* [WHAT IS REQUIRED] Everything in the listing below has to be repeated exactly, except the pictures.

* [INFORMATION SHOWN]
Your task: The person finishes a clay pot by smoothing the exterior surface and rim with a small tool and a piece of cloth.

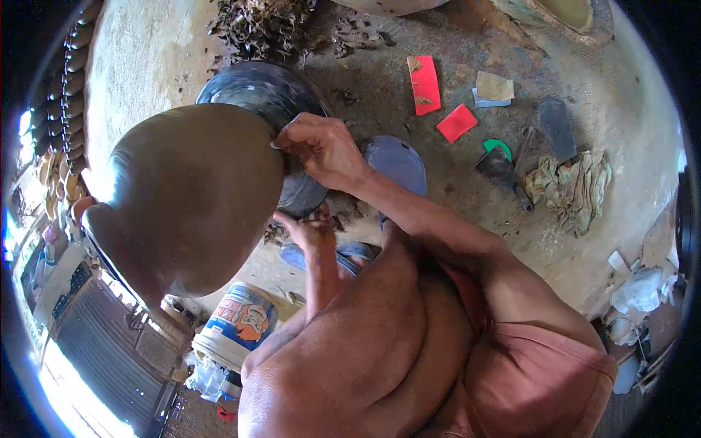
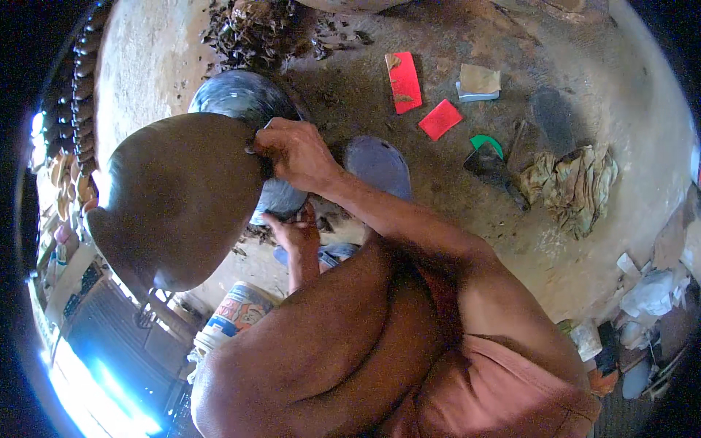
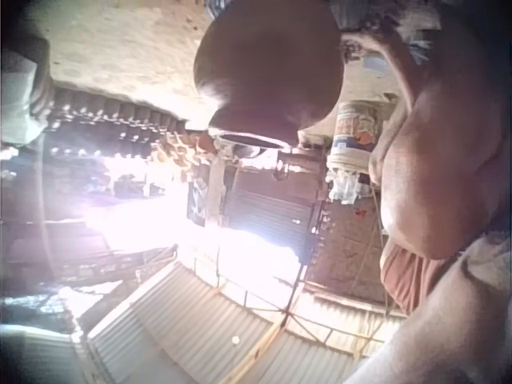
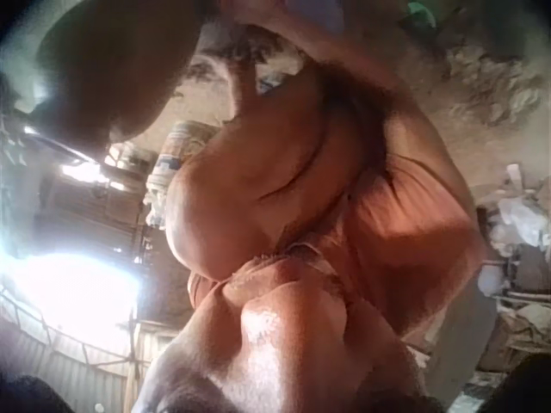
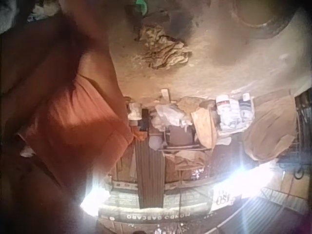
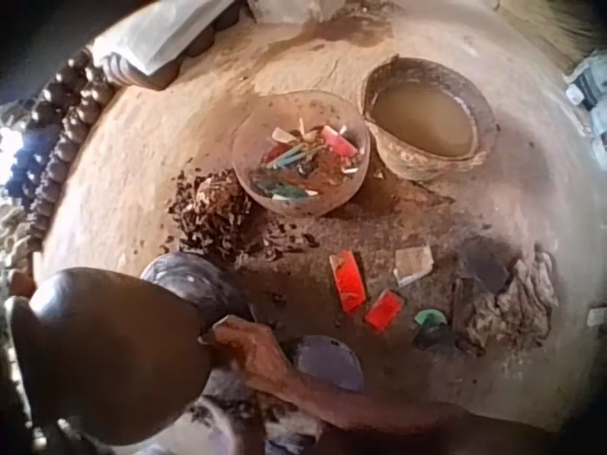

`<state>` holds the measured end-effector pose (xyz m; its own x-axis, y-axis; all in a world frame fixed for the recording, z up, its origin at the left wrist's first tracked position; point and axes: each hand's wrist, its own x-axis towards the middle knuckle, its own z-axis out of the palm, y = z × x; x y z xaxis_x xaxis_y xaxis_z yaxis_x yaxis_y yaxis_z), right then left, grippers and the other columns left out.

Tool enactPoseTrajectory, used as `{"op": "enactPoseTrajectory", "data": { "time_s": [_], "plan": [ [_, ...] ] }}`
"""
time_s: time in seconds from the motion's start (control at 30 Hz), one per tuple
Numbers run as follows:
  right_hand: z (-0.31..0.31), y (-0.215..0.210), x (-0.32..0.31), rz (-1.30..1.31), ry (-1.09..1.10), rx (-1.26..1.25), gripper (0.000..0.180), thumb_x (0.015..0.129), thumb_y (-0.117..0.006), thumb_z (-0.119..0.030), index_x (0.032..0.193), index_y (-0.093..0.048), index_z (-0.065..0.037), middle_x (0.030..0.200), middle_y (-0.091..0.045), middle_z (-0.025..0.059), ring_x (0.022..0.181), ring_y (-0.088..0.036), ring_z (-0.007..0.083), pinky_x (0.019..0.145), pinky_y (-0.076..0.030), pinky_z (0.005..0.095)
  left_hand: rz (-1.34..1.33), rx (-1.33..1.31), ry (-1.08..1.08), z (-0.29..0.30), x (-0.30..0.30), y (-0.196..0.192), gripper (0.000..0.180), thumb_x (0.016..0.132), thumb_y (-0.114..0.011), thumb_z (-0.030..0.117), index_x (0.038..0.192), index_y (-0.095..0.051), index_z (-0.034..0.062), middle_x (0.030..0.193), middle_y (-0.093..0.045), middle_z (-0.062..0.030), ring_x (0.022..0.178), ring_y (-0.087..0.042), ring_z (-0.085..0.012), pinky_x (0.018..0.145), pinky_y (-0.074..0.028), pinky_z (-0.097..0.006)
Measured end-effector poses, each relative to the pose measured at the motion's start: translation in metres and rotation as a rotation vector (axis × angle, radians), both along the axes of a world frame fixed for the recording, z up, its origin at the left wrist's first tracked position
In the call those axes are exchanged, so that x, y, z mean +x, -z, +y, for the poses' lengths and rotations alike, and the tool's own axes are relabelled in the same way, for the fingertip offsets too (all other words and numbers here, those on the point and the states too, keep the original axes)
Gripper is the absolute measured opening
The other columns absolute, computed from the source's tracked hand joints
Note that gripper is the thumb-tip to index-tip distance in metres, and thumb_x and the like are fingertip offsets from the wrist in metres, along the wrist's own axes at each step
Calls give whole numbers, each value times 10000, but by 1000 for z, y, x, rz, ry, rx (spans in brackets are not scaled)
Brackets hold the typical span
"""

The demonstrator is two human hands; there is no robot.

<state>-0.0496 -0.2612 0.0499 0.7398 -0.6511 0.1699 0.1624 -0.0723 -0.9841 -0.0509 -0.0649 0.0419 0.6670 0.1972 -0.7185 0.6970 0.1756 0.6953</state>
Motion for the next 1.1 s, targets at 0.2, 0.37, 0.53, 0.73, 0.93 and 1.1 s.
{"op": "enactPoseTrajectory", "data": {
  "time_s": [0.2, 0.37, 0.53, 0.73, 0.93, 1.1],
  "plan": [
    [-2, -1, 5, -34, -32, 39, 304, 726, -595, 148, 975, -713, 18, 917, -684, 140, 801, -704, 266, 692, -554, 347, 303, -95, 146, 5, 0, -21, 846, 957, -464, 766, 1509, -431, 125, 1486, -486, -134, 1314, -497, -360, 1094, -442, -544],
    [5, -3, 18, 19, -16, 23, 305, 687, -665, 99, 970, -707, -5, 883, -661, 143, 785, -687, 269, 689, -532, 371, -39, -33, 322, 66, 63, 3, 751, 1011, -420, 669, 1499, -470, 100, 1503, -511, -196, 1372, -510, -376, 1136, -432, -578],
    [9, 0, 21, 9, -19, 1, 279, 675, -671, 96, 930, -688, -15, 856, -665, 132, 784, -682, 309, 689, -521, 406, 113, -240, 105, 16, -5, -3, 824, 983, -475, 736, 1511, -430, 105, 1447, -515, -170, 1258, -550, -376, 1078, -461, -554],
    [-1, -10, 15, 82, -8, 4, 259, 667, -626, 116, 893, -663, -5, 827, -664, 150, 810, -682, 348, 693, -523, 428, 197, -70, 173, 18, 27, -34, 701, 997, -493, 657, 1480, -489, 149, 1441, -547, -178, 1356, -511, -373, 1099, -437, -554],
    [10, -6, 20, 36, 34, -2, 234, 688, -648, 94, 894, -674, -13, 827, -668, 163, 800, -688, 362, 688, -523, 437, -124, 50, 150, 48, 39, 21, 711, 1020, -442, 633, 1461, -475, 76, 1433, -561, -172, 1293, -564, -366, 1099, -483, -554],
    [-2, -3, 16, 52, 28, -4, 232, 693, -654, 82, 905, -680, -9, 844, -682, 175, 810, -698, 372, 704, -535, 433, 304, -219, 233, 6, -20, -19, 746, 1006, -471, 692, 1489, -420, 125, 1498, -473, -161, 1248, -581, -320, 968, -533, -541]
  ]
}}
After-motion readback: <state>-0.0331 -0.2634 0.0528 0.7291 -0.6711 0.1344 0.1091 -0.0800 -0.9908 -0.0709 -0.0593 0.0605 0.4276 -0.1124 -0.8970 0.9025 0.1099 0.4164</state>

* [SOLUTION TO THIS PROBLEM]
Your task: The person finishes a clay pot by smoothing the exterior surface and rim with a small tool and a piece of cloth.


`<state>` holds the measured end-effector pose (xyz m; its own x-axis, y-axis; all in a world frame fixed for the recording, z up, its origin at the left wrist's first tracked position; point and axes: each hand's wrist, its own x-axis towards the middle knuckle, its own z-axis out of the palm, y = z × x; x y z xaxis_x xaxis_y xaxis_z yaxis_x yaxis_y yaxis_z), right then left, grippers and the other columns left out.

Tool enactPoseTrajectory, used as `{"op": "enactPoseTrajectory", "data": { "time_s": [_], "plan": [ [_, ...] ] }}`
"""
time_s: time in seconds from the motion's start (control at 30 Hz), one per tuple
Numbers run as follows:
  right_hand: z (-0.31..0.31), y (-0.215..0.210), x (-0.32..0.31), rz (-1.30..1.31), ry (-1.09..1.10), rx (-1.26..1.25), gripper (0.000..0.180), thumb_x (0.015..0.129), thumb_y (-0.117..0.006), thumb_z (-0.119..0.030), index_x (0.032..0.193), index_y (-0.093..0.048), index_z (-0.065..0.037), middle_x (0.030..0.200), middle_y (-0.091..0.045), middle_z (-0.025..0.059), ring_x (0.022..0.181), ring_y (-0.088..0.036), ring_z (-0.007..0.083), pinky_x (0.019..0.145), pinky_y (-0.076..0.030), pinky_z (0.005..0.095)
  left_hand: rz (-1.34..1.33), rx (-1.33..1.31), ry (-1.08..1.08), z (-0.29..0.30), x (-0.30..0.30), y (-0.196..0.192), gripper (0.000..0.180), thumb_x (0.016..0.132), thumb_y (-0.114..0.011), thumb_z (-0.030..0.117), index_x (0.038..0.192), index_y (-0.095..0.051), index_z (-0.034..0.062), middle_x (0.030..0.193), middle_y (-0.093..0.045), middle_z (-0.062..0.030), ring_x (0.022..0.178), ring_y (-0.087..0.042), ring_z (-0.085..0.012), pinky_x (0.018..0.145), pinky_y (-0.074..0.028), pinky_z (-0.097..0.006)
Measured end-effector poses, each relative to the pose measured at the motion's start: translation in metres and rotation as a rotation vector (axis × angle, radians), both along the axes of a world frame fixed for the recording, z up, its origin at the left wrist's first tracked position
In the call those axes are exchanged, so that x, y, z mean +x, -z, +y, for the poses' lengths and rotations alike, and the tool's own axes are relabelled in the same way, for the fingertip offsets too (all other words and numbers here, those on the point and the states too, keep the original axes)
Gripper is the absolute measured opening
The other columns absolute, computed from the source's tracked hand joints
Note that gripper is the thumb-tip to index-tip distance in metres, and thumb_x and the like are fingertip offsets from the wrist in metres, along the wrist's own axes at each step
Calls give whole numbers, each value times 10000, but by 1000 for z, y, x, rz, ry, rx (spans in brackets are not scaled)
Brackets hold the typical span
"""

The demonstrator is two human hands; there is no robot.

<state>-0.0496 -0.2612 0.0499 0.7398 -0.6511 0.1699 0.1624 -0.0723 -0.9841 -0.0509 -0.0649 0.0419 0.6670 0.1972 -0.7185 0.6970 0.1756 0.6953</state>
Motion for the next 1.1 s, targets at 0.2, 0.37, 0.53, 0.73, 0.93 and 1.1 s.
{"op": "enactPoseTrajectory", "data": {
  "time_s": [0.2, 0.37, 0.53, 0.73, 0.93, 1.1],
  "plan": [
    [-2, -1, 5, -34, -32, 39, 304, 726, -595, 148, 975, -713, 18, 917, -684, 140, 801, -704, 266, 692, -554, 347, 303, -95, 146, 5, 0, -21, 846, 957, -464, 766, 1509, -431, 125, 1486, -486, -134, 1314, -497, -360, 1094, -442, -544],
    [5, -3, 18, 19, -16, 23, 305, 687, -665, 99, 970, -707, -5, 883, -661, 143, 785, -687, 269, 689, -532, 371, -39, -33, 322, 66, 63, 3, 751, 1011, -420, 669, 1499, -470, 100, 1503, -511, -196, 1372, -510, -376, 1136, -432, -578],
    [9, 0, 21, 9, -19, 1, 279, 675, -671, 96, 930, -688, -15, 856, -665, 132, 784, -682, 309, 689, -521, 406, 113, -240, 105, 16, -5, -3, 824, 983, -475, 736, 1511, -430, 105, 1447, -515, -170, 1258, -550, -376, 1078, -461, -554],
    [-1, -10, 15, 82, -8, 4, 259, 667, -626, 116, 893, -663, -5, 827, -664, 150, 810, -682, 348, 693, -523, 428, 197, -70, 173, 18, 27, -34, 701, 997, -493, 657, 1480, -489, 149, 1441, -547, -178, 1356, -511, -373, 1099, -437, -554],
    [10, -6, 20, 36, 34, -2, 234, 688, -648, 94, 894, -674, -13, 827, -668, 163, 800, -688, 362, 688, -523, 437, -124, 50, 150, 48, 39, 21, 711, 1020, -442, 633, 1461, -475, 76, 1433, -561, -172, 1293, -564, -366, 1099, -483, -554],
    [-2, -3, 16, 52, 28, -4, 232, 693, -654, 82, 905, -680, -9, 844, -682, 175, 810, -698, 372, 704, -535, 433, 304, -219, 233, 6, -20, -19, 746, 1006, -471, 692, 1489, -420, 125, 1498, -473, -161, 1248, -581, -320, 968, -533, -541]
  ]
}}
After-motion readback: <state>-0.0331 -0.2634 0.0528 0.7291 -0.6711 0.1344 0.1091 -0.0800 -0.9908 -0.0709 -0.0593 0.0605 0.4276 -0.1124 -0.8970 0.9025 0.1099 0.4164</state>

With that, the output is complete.